What is expected: Looking at the listing below, work out the number of lines where the string "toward" shows up, and give that number only.
Supplied material below:
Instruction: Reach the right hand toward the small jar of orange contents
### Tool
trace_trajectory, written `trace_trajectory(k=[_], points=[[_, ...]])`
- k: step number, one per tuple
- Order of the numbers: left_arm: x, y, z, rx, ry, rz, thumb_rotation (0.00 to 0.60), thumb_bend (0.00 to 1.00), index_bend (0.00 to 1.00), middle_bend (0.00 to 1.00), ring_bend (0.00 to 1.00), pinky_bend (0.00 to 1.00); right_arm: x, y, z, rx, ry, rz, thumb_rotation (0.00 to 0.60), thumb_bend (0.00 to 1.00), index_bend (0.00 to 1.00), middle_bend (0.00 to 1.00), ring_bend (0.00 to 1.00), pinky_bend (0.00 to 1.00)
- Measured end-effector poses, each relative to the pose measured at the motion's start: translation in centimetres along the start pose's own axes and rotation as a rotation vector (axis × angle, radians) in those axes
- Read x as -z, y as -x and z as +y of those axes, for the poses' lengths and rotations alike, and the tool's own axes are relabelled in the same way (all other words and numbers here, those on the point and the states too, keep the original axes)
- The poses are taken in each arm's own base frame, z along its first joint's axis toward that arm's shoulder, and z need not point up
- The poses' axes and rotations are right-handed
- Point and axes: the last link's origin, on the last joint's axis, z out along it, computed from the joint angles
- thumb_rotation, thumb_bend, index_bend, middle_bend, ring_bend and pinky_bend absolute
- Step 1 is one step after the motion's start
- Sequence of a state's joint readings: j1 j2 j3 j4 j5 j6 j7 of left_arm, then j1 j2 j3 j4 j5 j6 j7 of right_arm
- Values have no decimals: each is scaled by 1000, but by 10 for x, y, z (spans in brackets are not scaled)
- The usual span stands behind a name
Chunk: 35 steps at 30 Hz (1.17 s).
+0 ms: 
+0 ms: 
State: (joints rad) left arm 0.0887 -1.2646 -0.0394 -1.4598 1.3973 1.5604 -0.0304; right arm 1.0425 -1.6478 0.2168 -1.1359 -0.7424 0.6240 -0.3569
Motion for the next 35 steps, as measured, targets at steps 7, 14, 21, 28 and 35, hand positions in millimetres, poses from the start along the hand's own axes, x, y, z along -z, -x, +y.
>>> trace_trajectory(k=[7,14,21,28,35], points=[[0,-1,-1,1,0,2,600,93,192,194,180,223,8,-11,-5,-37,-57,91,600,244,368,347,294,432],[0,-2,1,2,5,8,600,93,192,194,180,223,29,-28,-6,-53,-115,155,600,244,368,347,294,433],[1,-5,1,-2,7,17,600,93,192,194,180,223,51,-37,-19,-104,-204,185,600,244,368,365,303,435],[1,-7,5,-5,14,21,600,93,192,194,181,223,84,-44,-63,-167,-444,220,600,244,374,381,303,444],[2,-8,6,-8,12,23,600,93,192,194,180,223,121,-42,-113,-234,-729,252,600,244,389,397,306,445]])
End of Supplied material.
Written response: 2